Il décortique les deux dispositifs destinés à moderniser notre appareil productif : le volet « soutien à l’investissement et à la modernisation de l’industrie » et celui sur l’« industrie du futur ». Soit 2,4 milliards d’€ de subventions distribuées aux entreprises fin septembre, après appels à projets. France Stratégie note tout d’abord que si cette manne a modifié la politique d’investissement des petites entreprises et des start-up, elle n’a en revanche pas bouleversé la feuille de route des PME et des grands groupes, qui avaient déjà prévu d’investir. « L’obtention d’aides pourrait avoir constitué pour certaines entreprises (PME, ETI, grands groupes) un effet d’aubaine », met en garde France Stratégie.

Quant à la France qui rentrerait « dans l’industrie de demain », nous en sommes très loin, la majorité des crédits a surtout servi à « financer la modernisation de chaînes de production ». Quant à l'écologie, c’est pire : « Si l’impact environnemental faisait bien partie des grilles d’évaluation, il n’apparaissait pas comme un critère déterminant dans la sélection des projets », selon le bilan. Quelques exemples : 30 % seulement des projets automobiles soutenus mentionnaient « explicitement l’adaptation de leur production aux véhicules électriques ou à l’hydrogène » et « 3 % des projets financés dans l’aéronautique participaient à la transformation du secteur vers l’avion à hydrogène ou électrique ».

Ces chiffres démontrent le retard pris par nos industries où les délocalisations se poursuivent, très souvent avec des suppressions d'emplois guidées par la recherche du profit. Pas réjouissant !

Au final, Macron et la macronie nous racontent des sornettes afin de tranquilliser les électeurs en invisibilisant les effets les plus négatifs de sa politique entièrement dévouée aux riches et aux multinationales.
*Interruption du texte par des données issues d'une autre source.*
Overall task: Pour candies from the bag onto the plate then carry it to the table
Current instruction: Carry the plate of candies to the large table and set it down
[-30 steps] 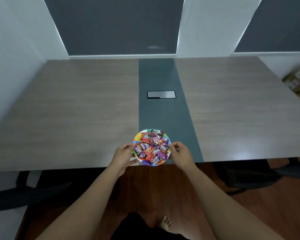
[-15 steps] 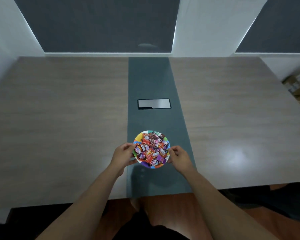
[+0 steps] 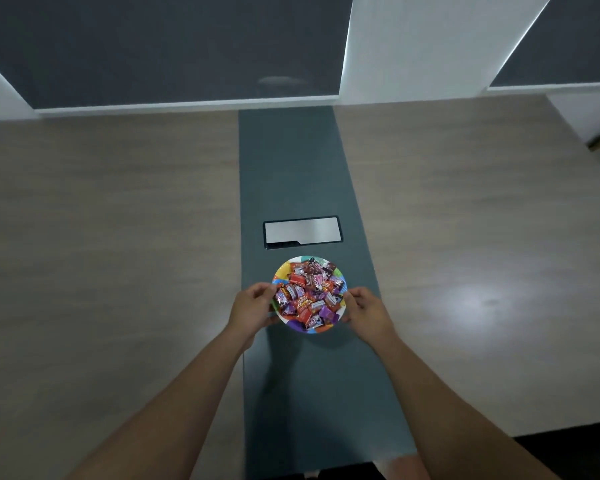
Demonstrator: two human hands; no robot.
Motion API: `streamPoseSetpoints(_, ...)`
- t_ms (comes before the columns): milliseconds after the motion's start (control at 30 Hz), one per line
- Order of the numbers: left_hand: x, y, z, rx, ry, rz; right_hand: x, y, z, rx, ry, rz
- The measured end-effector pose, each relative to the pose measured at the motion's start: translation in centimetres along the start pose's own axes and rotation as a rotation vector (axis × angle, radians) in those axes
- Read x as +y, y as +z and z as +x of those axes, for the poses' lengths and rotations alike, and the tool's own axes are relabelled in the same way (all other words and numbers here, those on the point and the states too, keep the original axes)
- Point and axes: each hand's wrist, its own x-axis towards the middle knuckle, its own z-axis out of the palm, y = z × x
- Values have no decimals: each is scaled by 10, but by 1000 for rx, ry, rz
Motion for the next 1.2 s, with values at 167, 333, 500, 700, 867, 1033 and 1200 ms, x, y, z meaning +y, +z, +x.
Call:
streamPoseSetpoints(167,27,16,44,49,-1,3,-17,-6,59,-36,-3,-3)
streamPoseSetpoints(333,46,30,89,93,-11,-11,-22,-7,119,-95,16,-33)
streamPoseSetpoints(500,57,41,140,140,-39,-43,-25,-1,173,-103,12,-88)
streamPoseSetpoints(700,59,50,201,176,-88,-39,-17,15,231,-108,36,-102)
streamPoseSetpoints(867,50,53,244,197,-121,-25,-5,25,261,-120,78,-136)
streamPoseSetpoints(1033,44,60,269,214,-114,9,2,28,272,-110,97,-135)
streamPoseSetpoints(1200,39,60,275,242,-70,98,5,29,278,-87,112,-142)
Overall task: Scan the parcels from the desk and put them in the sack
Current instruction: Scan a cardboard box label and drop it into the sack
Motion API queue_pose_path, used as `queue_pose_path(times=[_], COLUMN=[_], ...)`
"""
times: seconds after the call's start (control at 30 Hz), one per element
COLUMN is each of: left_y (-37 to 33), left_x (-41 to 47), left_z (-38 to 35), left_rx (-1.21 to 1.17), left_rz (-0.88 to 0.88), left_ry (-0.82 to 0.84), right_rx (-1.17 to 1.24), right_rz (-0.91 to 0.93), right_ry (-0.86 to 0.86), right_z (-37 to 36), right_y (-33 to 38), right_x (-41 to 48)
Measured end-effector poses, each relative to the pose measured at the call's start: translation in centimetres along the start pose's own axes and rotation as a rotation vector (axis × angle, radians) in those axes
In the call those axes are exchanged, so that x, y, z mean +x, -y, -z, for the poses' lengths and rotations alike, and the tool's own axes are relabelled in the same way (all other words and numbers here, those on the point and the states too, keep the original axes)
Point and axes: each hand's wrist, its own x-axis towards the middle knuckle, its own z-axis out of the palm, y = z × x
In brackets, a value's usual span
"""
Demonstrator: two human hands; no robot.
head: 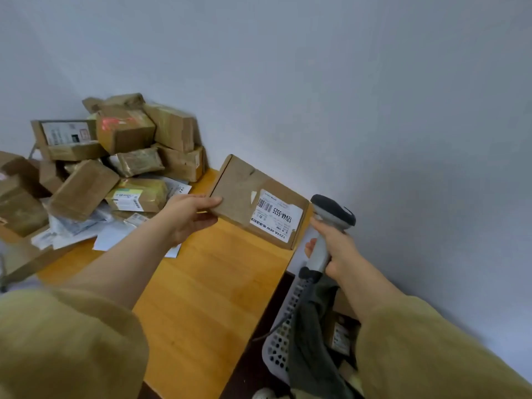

Le plus à craindre, comme ils connaissent fort bien l'Etat de la France qu'ils ont mis à genoux, c'est l'après élections. Prétextant la catastrophe, ils chercheront à nous imposer une cure d'austérité, le recul de l'âge de la retraite, la casse de la Sécurité Sociale, des services publics et la celle de l'emploi à grande échelle.

Nous sommes avertis ! Saisissons nous du vote Roussel pour imposer une autre logique de développement fondée sur l'emploi, la formation et les hausses des revenus avec le SMIC à 1800 euros et des pensions en premier lieu.